Aplicando el análisis literario de Alfonso de Toro a nuestra reconstrucción de la historia, podemos decir que la historia “...en su intento de reproducir todo, elimina su referente y su referencialidad se vuelve inútil […] ya que su saturación de sentido y su exacta duplicación, su simulación, la hacen inservible”. Borges “aclara que no hay origen, sino una infinidad de trazas”. Lo que Derrida llamará huellas sin origen. Dice Jacques Derrida que la escritura es una imitación en cuarto grado, “incapaz de reproducir un fantasma como el pintor”, produce una simulación de algo que no existe.
Se podría pensar que la historia es entonces un fin en sí mismo, pero se volvería sobre lo mismo al convertirla en significante y significado de sí misma, borrando las huellas que nombramos antes. Toda escritura es entonces un rizoma, la historia está contenida en la escritura y no es entonces “ni raíz ni árbol” del mundo. La escritura está dirigida a alguien para ser leída y descifrada de una forma que borra las distancias entre el escritor y el lector, volviéndola ajerárquica. Encontramos entonces una verdad de la literatura, una verdad de la(s) historia(s) y de la escritura en una frase de Nietzsche que permite escapar a la desesperación de la inseguridad: “El hombre encontrará su madurez, en cuanto aprenda a jugar con la seriedad con la que juega un niño”; podemos traducirlo “en cuento aprenda a historiar con la seriedad con la que lo hace un niño”.

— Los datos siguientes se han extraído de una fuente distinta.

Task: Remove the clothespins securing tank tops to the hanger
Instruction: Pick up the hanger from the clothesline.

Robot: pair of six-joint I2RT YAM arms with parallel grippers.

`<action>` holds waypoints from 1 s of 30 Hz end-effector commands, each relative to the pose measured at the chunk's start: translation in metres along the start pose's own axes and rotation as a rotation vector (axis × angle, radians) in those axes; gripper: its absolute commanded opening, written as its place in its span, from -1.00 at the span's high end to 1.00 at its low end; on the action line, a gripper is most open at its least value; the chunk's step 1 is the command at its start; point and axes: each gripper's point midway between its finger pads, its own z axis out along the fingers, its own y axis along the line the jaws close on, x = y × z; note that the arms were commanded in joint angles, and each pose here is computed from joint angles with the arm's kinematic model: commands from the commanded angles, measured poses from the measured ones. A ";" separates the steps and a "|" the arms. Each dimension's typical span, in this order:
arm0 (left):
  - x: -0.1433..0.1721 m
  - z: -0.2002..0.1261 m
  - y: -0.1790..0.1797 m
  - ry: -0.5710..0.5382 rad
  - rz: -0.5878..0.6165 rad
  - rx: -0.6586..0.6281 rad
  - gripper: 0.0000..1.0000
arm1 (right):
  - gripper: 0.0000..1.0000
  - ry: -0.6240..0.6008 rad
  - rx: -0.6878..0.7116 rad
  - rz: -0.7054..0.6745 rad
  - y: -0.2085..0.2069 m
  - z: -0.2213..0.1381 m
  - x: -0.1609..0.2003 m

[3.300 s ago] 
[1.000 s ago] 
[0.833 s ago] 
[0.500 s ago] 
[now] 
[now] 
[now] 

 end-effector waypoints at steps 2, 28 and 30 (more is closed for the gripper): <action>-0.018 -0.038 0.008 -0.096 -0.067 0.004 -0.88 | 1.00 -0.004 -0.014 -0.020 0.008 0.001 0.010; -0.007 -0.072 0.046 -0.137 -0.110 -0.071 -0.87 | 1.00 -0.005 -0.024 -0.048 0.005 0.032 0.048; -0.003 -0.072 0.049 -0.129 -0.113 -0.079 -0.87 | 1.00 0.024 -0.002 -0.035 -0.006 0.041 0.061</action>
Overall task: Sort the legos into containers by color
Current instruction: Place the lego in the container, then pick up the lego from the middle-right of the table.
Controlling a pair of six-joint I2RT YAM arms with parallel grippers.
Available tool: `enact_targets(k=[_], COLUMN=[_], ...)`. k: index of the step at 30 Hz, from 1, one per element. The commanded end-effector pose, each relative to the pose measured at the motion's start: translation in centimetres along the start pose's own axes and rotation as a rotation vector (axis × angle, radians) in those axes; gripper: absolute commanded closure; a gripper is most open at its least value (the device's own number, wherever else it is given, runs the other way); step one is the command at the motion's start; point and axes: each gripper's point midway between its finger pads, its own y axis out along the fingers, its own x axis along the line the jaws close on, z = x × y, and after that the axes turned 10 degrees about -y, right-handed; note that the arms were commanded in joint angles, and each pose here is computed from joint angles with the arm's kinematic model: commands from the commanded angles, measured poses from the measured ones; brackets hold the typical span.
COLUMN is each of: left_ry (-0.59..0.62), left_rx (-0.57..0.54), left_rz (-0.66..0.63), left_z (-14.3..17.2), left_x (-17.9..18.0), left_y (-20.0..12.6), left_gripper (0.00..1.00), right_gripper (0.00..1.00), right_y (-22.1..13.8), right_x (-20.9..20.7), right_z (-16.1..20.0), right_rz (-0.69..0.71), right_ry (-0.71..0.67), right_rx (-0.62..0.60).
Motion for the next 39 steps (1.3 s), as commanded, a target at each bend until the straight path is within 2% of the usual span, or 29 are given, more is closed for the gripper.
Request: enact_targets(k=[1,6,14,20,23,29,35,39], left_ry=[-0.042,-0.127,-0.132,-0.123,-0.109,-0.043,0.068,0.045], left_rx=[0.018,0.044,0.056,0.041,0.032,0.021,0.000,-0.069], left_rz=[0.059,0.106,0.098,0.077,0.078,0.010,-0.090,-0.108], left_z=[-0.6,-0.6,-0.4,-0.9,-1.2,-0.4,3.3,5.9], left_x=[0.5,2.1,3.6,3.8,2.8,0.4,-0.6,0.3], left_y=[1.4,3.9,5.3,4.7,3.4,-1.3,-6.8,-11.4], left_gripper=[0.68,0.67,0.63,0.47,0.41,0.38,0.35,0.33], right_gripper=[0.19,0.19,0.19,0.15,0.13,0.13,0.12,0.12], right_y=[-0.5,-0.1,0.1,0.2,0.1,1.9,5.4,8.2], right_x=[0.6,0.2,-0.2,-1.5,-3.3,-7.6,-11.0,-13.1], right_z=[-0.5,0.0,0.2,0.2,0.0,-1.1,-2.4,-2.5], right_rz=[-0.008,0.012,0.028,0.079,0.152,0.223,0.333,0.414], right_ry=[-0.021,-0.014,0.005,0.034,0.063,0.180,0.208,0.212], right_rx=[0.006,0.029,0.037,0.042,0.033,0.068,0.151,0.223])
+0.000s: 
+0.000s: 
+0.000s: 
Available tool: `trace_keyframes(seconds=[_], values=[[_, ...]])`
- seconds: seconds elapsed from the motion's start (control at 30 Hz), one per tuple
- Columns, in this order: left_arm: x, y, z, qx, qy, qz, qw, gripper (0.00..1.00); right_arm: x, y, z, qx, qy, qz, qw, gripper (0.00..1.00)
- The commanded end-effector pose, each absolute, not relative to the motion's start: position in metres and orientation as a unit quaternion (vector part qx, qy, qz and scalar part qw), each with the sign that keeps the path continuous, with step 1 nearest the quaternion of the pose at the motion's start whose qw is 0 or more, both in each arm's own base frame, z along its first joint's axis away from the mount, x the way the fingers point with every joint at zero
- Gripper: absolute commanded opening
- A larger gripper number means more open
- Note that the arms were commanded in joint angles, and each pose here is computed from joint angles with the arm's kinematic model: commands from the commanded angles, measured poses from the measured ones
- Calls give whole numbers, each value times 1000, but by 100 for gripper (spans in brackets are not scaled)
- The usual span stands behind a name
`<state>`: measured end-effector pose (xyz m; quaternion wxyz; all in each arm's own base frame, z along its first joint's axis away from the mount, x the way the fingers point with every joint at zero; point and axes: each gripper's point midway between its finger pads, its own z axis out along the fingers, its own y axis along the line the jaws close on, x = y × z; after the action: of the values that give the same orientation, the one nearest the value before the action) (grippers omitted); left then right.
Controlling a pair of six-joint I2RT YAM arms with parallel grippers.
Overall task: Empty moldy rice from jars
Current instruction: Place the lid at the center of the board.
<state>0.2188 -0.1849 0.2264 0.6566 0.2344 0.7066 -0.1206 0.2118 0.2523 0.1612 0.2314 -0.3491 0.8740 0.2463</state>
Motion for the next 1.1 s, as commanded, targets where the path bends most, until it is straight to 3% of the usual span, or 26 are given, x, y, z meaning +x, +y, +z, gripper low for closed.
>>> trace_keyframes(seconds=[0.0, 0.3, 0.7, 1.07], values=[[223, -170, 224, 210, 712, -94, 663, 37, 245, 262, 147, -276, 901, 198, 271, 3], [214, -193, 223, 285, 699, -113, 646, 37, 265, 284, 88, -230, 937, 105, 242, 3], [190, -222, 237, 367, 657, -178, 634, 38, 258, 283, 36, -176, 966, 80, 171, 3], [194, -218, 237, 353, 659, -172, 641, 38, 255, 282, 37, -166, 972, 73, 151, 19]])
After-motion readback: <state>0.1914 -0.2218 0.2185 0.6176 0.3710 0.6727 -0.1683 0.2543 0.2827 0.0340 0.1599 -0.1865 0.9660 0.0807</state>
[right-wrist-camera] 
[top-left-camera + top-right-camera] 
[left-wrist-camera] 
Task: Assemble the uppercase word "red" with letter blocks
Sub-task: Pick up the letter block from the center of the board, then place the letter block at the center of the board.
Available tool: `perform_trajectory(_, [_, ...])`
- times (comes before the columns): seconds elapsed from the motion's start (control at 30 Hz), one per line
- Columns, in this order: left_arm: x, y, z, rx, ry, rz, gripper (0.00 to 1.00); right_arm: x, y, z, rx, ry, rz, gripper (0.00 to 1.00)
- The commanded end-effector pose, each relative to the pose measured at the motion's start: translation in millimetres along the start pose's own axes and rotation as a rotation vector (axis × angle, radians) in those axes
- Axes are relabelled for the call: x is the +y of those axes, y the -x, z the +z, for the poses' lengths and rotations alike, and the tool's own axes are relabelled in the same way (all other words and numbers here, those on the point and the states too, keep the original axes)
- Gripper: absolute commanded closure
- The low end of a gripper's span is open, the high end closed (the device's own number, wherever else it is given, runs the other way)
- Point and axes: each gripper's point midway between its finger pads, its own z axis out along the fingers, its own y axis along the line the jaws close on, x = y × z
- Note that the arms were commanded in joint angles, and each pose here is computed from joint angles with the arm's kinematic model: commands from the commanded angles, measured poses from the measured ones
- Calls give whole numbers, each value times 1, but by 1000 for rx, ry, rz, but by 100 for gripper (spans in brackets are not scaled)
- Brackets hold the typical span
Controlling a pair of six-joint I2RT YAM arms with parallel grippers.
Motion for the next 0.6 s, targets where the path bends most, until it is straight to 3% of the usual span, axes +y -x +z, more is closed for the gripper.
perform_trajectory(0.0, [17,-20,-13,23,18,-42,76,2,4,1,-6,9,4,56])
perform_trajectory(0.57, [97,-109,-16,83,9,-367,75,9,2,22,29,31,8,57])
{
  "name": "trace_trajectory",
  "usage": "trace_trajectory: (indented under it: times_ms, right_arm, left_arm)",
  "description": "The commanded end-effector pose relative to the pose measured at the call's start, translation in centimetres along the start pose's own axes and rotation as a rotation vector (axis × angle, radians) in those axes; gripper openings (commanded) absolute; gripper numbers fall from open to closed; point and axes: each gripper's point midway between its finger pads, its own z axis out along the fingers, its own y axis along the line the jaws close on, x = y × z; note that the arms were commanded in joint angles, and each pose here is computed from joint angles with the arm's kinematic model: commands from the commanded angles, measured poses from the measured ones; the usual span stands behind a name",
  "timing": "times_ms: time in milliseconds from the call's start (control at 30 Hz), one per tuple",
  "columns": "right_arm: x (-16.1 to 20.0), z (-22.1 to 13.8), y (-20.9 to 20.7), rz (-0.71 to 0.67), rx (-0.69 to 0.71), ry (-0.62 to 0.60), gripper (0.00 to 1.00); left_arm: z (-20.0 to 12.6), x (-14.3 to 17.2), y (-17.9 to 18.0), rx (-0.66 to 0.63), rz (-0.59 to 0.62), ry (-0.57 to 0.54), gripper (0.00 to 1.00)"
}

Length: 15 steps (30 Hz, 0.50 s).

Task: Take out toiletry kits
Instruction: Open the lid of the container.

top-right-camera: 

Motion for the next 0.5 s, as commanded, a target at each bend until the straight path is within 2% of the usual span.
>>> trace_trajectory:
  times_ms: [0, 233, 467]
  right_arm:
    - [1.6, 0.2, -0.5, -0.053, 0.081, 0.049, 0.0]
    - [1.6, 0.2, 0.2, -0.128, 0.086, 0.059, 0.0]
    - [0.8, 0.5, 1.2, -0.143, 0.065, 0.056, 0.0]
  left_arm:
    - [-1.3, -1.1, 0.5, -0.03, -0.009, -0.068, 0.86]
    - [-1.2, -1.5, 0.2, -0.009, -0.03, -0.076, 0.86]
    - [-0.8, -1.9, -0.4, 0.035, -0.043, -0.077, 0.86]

[1] G. Bennington y J. Derrida, Jacques Derrida, trad. Mª Luisa Rodríguez Tapia, Cátedra, Madrid, 1994
[2] Différance (que proviene del latino diferir)como la llama Derrida en contraste con la “diferencia” escrita différence, que se pronuncia igual que la primera.
[3] Ibidem.
[4]Como la palabra bajo tortura que describe Foucault en Vigilar y Castigar, la metafísica, a través de la “racionalidad extrema” y de su violencia, extrae de la Historia una confesión. Foucault utiliza este análisis para describir la relación entre la crítica y la literatura (torturador / torturado) que busca extraer la palabra cabal.